This stay was a highlight of our trip to England and Scotland. When I shared the photo, my friend Russell said, “that’s where we go for Hogmanay to get away from the city!”
Big mountain, small world. Scotland seems big because of the mountains, you need to drive around instead of straight. It took us five hours to get from Skye to Glasgow, behind camper vans on twisty roads. Not a billboard in sight, and around every bend is another mountain, somehow different from the rest, beckoning you to pull over and have a gander. Here is one of the most picturesque.
The Wee White Cottage or Lagangarbh Hut at Buachaille Etive Mòr, near Glen Coe, Scotland. The mountain is quite striking enough without the cottage in the foreground, but it gives scale to the magnificence of the West Highlands. There’s a sense of desolation to the bare peaks, but there were plenty of people on the trails in the foothills enjoying the unseasonably warm weather.
The Lake District of northern England is also quite beautiful, but the weather there turned cloudy for our boat trip on Lake Coniston. The tour was enjoyable, with a guide like a circus barker. This island in the middle is the setting of The Swallows and the Amazons by Arthur Ransome, and you can see why it evoked a story of summer adventure.
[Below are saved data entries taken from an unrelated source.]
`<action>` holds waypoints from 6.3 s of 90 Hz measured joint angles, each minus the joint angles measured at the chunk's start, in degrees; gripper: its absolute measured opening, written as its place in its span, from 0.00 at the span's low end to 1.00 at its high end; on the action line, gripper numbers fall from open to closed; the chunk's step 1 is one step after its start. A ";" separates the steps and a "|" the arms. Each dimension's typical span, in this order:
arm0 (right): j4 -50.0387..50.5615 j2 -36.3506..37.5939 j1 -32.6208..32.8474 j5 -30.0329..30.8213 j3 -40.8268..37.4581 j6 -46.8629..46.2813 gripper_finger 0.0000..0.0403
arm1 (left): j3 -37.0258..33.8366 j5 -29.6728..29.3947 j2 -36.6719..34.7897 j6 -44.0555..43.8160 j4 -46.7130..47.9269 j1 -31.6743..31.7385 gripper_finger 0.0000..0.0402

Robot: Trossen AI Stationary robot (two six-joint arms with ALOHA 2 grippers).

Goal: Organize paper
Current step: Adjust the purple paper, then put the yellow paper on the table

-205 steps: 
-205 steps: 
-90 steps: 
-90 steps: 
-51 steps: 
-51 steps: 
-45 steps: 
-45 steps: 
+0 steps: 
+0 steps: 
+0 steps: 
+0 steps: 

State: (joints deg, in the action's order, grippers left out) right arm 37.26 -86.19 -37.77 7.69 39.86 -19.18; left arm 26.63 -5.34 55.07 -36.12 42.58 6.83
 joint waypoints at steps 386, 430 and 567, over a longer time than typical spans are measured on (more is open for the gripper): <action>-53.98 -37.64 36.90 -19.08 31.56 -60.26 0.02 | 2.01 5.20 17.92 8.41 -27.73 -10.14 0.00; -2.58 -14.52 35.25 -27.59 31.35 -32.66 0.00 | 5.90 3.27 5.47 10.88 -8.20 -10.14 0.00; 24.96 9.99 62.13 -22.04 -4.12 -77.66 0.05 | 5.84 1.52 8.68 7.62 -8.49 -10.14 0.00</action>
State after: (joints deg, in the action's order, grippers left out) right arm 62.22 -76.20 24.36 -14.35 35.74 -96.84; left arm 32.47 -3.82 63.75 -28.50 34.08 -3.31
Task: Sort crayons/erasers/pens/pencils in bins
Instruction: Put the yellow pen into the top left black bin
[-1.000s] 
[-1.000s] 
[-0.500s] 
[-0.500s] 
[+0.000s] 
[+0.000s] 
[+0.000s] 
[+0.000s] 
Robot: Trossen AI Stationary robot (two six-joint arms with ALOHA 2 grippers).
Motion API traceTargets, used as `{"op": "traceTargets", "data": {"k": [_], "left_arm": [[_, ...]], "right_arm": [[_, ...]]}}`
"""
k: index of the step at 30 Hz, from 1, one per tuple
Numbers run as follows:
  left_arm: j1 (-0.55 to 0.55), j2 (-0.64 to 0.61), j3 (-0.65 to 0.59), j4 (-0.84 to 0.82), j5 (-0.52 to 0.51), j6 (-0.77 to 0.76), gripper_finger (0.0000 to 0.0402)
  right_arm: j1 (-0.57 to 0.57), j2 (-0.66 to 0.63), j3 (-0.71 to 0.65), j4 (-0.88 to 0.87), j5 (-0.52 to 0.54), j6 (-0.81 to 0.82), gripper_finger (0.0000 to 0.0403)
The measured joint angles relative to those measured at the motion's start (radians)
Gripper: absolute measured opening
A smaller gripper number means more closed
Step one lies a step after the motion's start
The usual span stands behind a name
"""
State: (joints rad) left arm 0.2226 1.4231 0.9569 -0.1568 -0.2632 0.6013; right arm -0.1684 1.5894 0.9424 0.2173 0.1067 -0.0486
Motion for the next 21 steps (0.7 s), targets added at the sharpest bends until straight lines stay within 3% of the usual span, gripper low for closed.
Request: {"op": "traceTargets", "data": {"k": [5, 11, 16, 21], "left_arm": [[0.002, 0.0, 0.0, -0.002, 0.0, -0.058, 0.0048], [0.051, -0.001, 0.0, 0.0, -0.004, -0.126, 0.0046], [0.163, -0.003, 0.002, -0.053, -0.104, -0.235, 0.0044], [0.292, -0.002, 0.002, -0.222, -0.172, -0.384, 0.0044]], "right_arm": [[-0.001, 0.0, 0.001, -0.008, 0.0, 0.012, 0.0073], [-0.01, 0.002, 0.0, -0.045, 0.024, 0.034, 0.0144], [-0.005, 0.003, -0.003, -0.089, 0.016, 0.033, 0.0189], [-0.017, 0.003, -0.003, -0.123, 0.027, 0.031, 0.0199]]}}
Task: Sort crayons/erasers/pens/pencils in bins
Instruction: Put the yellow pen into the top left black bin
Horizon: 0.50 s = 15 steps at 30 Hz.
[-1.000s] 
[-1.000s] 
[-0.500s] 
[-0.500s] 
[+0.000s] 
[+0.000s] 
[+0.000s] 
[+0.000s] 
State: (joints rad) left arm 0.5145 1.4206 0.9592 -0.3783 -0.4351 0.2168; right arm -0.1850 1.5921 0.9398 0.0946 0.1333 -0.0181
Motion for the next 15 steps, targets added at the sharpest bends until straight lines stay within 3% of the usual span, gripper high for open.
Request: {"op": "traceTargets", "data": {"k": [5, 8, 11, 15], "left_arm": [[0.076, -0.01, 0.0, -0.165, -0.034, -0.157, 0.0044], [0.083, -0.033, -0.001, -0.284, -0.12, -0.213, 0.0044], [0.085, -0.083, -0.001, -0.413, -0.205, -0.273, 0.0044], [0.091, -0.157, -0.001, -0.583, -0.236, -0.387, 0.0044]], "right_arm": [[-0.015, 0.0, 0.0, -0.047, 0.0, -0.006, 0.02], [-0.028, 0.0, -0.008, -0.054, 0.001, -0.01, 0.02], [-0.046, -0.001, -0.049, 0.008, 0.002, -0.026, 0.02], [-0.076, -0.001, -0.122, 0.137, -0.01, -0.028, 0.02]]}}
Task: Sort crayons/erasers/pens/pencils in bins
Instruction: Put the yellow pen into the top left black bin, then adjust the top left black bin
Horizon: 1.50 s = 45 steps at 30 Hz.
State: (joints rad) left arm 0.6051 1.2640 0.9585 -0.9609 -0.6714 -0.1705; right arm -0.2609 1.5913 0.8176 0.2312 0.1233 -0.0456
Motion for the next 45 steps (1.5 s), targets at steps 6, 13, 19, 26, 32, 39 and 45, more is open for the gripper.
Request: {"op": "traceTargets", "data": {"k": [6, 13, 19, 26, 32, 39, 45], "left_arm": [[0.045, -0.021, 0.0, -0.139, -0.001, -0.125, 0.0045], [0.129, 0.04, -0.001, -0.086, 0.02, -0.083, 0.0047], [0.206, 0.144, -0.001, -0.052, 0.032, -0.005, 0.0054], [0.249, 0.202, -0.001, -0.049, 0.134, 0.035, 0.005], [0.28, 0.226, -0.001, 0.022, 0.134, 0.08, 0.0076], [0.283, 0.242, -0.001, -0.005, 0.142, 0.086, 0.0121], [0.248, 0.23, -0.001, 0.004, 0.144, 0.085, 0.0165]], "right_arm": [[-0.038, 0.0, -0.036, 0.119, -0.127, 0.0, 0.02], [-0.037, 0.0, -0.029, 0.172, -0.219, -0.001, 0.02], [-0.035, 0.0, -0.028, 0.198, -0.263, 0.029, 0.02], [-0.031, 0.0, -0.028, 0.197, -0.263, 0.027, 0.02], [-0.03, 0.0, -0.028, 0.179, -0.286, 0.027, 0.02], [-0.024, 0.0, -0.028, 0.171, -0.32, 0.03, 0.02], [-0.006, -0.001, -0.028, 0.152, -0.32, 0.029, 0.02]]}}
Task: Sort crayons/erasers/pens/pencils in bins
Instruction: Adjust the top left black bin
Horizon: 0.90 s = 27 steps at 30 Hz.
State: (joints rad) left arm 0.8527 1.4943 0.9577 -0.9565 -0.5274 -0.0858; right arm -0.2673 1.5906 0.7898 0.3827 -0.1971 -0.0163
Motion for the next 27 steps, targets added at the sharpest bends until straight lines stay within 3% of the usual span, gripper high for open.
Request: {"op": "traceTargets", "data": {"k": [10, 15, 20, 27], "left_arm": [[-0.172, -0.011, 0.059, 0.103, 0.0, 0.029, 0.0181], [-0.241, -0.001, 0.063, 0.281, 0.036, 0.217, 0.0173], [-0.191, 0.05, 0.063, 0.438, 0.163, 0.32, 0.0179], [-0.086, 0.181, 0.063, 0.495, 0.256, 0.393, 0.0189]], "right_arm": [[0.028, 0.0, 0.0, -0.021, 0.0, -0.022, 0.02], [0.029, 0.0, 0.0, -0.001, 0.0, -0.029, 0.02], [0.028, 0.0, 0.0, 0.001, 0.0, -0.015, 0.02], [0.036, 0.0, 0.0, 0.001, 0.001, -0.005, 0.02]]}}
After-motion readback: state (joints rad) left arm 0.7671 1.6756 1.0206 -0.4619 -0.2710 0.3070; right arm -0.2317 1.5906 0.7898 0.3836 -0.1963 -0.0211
The Lake was also where many speed records were set, as it is the longest lake in England. We passed the spot where Donald Malcolm Campbell was killed in a power boat accident in 1967 after going 310mph. The only boaters on the lake for our trip were kayakers and tours, and this steamboat was pleasant to see chugging along on the dreary day.
I wasn’t traveling at 300 miles per hour, but my phone saved me from a terrible injury today.
At my local mountain biking trail, someone decided to alter my favorite downhill jump to make it spicier. I’d been away for a few days; maybe a week? They’re setting up a track for the yearly race. They don’t usually make changes like this, so I was mid-jump when I discovered that they’d turned a tabletop into a double.
That video will give you an idea of the difference, if you care to watch. If I’d been going faster I might’ve made it, but due to rain and erosion I took the downhill with caution and didn’t clear the second rise, landed badly, and went over the bars into the brush.
Thank goodness I missed the trees and rocks, and seem to have landed on my right thigh, where my phone was in my pocket. Why is this good? Because my phone snapped off my shifter lever and took the impact, spreading it out across my upper quadriceps, which was not punctured or torn, only contused.
Oh, it still hurts. The seat horn bruised my right glute, and I’ve got scuffs here and there, but I put my smashed phone in my pocket and was going to ride for an hour until I realized I couldn’t shift. Now, I know people who ride fixed gear bikes on MTB trails, but I’m not one of them. I felt like I was pushing my luck, so I walked the bike uphill and rode to the car, happy to walk away from what could have been a whole lot worse.
The phone was only 2 years old and I wasn’t planning on upgrading any time soon. The shifter will cost about seventy bucks to replace, so it was an expensive Friday the 13th.
But I walked away.
So it was a good day.
Not as good as a day at this cabin, listening to the Wagtails and Housemartins and the sheep, while Buzzards circle overhead. Like Magpies, Wagtails are charismatic, brazen birds that are hard not to like. For me, at least. This was my first time seeing one.


We saw many birds, including many Puffins, but Wagtails are among my favorites. The feral Rose-ringed Parakeets, escapees living wild since the Great Storm of 1987 broke their aviaries, are also quite charming. I may have seen a Mandarin Duck from afar at Chatsworth, but I’m not counting that. I also saw some Great Tits, and I will continue making puerile jokes about them. If I ever stop, it’s because I’ve been concussed in a bicycling accident.
Glad you're OK -- and Scotland sounds amazing!
Discover any good single malts?
Glad you're okay! A phone and a shifter aren't cheap, but if it's an alternative to a more serious injury then that's not a terrible tradeoff in the long run. At least now, once you get that shifter, you can ride all you want.